DIZA STAR - Contact High Diza StarVoici le cinquième et dernier volet de la saga Diza Star, fière et lumineuse étoile d'un rock psychédélique ré-inventé et jamais nostalgique.
L'histoire commence en avril 2005 autour de Magic Aum Gigi (Jérôme Génin du label Fractal à la guitare) et de sa compagne Mai Mai (guitare, percussions, voix) sous l'appellation Acid Mother Temple and the Pink Lady Blues en hommage à la fameuse secte psychédélique de Makoto Kawabata pour deux albums, entre blues concassé et garage punk, pleins de guitares venimeuses.
Le groupe excelle alors dans la construction de très longues plages aux titres évocateurs ("Freaks Your Mind and Your LSD Piss Will Follow", voyez le genre) improvisées et inspirées, pour une sorte d'hommage à tous les intouchables d'un rock psyché et dérangé tels que Blue Cheer, Godz ou Amon Düül.

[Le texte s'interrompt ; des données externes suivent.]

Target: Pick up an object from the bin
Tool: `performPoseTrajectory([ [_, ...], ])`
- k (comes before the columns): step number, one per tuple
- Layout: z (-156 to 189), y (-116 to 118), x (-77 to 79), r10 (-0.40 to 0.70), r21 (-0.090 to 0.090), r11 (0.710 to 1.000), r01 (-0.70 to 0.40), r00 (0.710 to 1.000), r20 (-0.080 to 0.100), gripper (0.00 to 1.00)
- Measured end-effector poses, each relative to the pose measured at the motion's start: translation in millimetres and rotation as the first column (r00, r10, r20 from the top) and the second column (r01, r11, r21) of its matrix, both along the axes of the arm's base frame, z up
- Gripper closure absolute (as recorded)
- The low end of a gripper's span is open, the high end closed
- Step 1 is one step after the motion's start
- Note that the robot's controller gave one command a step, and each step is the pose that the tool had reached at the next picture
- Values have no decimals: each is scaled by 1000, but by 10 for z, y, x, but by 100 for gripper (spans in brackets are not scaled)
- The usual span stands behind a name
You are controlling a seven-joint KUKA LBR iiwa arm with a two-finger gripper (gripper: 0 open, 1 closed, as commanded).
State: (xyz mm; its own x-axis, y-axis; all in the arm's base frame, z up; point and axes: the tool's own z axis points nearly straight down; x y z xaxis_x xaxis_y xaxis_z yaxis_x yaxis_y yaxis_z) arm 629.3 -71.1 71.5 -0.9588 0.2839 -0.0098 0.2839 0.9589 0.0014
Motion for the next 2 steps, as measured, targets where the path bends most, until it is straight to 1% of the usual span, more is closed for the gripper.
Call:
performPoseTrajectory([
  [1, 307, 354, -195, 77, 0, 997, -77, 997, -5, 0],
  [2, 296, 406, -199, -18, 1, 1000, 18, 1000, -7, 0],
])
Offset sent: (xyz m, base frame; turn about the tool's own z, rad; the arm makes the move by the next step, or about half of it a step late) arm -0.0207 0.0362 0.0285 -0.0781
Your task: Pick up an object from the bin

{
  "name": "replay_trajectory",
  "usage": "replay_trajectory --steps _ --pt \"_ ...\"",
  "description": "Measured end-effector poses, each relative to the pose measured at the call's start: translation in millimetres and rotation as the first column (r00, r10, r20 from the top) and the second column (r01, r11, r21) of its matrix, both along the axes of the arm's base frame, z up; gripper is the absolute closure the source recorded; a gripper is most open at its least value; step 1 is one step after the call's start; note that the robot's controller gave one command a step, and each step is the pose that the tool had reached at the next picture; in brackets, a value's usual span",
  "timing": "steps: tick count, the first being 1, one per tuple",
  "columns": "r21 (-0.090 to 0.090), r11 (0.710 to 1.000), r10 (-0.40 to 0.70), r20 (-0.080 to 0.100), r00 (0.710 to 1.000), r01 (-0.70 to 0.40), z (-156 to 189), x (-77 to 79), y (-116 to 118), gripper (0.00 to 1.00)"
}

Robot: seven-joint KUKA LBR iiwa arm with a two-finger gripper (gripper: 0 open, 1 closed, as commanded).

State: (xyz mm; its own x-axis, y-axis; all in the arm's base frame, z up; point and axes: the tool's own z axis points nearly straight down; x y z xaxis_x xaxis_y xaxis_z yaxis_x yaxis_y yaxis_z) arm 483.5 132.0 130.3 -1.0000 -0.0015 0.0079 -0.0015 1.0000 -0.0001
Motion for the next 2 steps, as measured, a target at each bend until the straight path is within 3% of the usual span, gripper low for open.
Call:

Puis le duo devient Diza Star pour d'obscures raisons (Kawabata ne voulait pas qu'on fasse de l'ombre à son Acid Mother Temple à lui) et enregistre en 2007 un album avec Mani Neumeier, le batteur de Guru Guru, légende un peu oubliée du Krautrock, autre obsession du duo. L'esprit joyeusement fourre-tout de Guru Guru infuse dans cet album qui ose tout, entre free rock, garage et influences balinaises. Le genre de disque qu'on aurait pu trouver sur le catalogue d'ESP dans les années 60 !
Bien que le titre en clin d'œil au premier album des Godz, de loin le plus malade des groupes des sixties, puisse effrayer, le duo conclut l'aventure de fort belle manière. De longs morceaux à fond dans la zone rouge avec des guitares toxiques et psychédéliques dont seuls les Japonais ont le secret, alternent avec des plages minimalistes très courtes, sorte de haïkus musicaux.
Malgré le grand écart, à priori incongru, entre "Le Rallye des corbillards", avec ses guitares qu'on n'avait plus entendues depuis les Rallizes Dénudés et les courts morceaux dépouillés qui peuvent rappeler les expériences de Robert Fripp voire de Neil Young période "Dead Man", ce disque est une merveille d'équilibre et de cohérence.
Les titres sont si bien imbriqués, leur évolution tellement évidente qu'ils peuvent s'écouter comme un seul et unique morceau qui, petit à petit, s'éteint en douceur dans de superbes boucles aquatiques de guitares.
Voilà, Diza Star s'en est allé, de la plus belle façon qui soit, en nous offrant une facette qu'on ne lui connaissait pas jusque là : l'art difficile et typiquement japonais de marier les extrêmes. Diza Star le fait avec classe et surtout un son unique.